▸ TASK OBJECTIVE
Give the data below again exactly as it stands. Omit the pictures.
• • • • • • •
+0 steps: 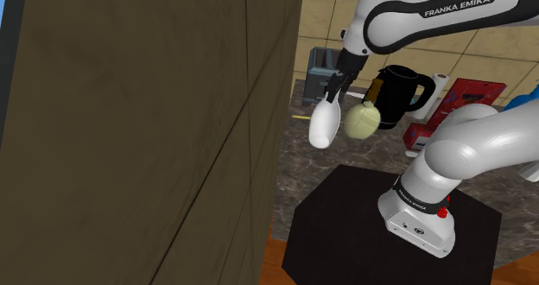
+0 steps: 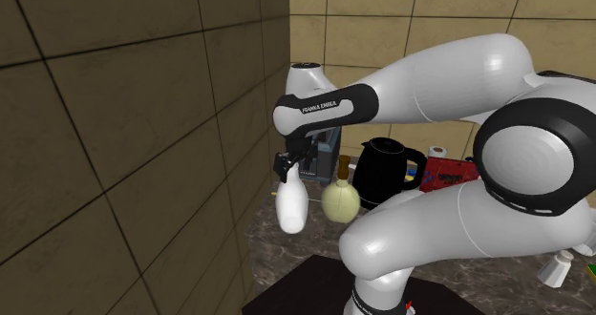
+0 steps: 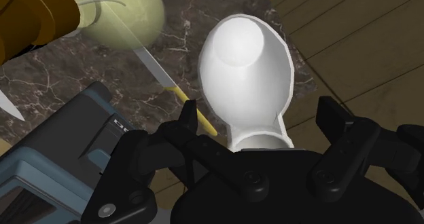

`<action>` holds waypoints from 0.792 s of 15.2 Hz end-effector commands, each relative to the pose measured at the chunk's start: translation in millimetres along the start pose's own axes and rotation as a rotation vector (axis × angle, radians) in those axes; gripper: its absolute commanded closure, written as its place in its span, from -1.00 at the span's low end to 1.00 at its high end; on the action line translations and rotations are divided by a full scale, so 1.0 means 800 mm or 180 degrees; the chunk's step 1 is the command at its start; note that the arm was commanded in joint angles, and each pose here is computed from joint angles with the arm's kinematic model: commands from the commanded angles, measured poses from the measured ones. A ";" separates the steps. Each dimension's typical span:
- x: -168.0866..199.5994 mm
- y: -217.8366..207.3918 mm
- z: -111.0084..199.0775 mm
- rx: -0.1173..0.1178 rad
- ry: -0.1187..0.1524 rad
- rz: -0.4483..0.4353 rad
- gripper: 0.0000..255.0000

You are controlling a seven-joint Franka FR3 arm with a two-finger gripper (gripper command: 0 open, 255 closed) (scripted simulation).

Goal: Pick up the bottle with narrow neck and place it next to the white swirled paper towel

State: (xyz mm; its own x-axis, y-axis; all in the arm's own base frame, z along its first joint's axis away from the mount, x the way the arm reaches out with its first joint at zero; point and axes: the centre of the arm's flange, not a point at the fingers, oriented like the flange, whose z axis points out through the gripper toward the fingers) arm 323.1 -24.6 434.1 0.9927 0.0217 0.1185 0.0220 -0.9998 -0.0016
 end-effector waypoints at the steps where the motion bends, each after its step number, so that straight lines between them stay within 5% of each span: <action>1: 0.001 0.000 0.006 0.0000 0.0002 0.0000 -1.00; 8: 0.001 0.000 0.006 0.0000 0.0002 0.0000 -1.00; 9: 0.001 0.000 0.006 0.0000 0.0002 0.0000 1.00; 12: 0.001 0.000 0.006 0.0000 0.0002 0.0000 1.00</action>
State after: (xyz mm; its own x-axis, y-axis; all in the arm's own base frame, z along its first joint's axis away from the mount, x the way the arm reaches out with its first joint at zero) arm 324.8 -24.5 430.0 0.9926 0.0216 0.1195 0.0219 -0.9998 -0.0015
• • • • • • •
▸ RESPONSE
+0 steps: 
+0 steps: 
+0 steps: 

`<action>` holds waypoints from 0.792 s of 15.2 Hz end-effector commands, each relative to the pose measured at the chunk's start: translation in millimetres along the start pose's own axes and rotation as a rotation vector (axis × angle, radians) in those axes; gripper: its absolute commanded closure, written as its place in its span, from -1.00 at the span's low end to 1.00 at its high end; on the action line translations and rotations are divided by a full scale, so 1.0 means 800 mm or 180 degrees; the chunk's step 1 is the command at its start; note that the arm was commanded in joint angles, and each pose here is computed from joint angles with the arm's kinematic model: commands from the commanded angles, measured poses from the measured ones. A ";" separates the steps. Each dimension's typical span:
- x: -168.0866..199.5994 mm
- y: -217.8366..207.3918 mm
- z: -111.0084..199.0775 mm
- rx: -0.1173..0.1178 rad
- ry: -0.1187..0.1524 rad
- rz: -0.4483..0.4353 rad
- gripper: 0.0000..255.0000

You are controlling a seven-joint Franka FR3 arm with a two-finger gripper (gripper command: 0 open, 255 closed) (scripted simulation).

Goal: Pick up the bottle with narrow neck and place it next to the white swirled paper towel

State: (xyz mm; its own x-axis, y-axis; all in the arm's own base frame, z along its first joint's axis away from the mount, x the way the arm reaches out with its first joint at zero; point and axes: the centre of the arm's flange, not a point at the fingers, oriented like the flange, whose z axis points out through the gripper toward the fingers) arm 323.1 -24.6 434.1 0.9927 0.0217 0.1185 0.0220 -0.9998 -0.0016
 end-effector waypoints at the steps where the motion bends, each after its step number, so that straight lines between them stay within 5% of each span: <action>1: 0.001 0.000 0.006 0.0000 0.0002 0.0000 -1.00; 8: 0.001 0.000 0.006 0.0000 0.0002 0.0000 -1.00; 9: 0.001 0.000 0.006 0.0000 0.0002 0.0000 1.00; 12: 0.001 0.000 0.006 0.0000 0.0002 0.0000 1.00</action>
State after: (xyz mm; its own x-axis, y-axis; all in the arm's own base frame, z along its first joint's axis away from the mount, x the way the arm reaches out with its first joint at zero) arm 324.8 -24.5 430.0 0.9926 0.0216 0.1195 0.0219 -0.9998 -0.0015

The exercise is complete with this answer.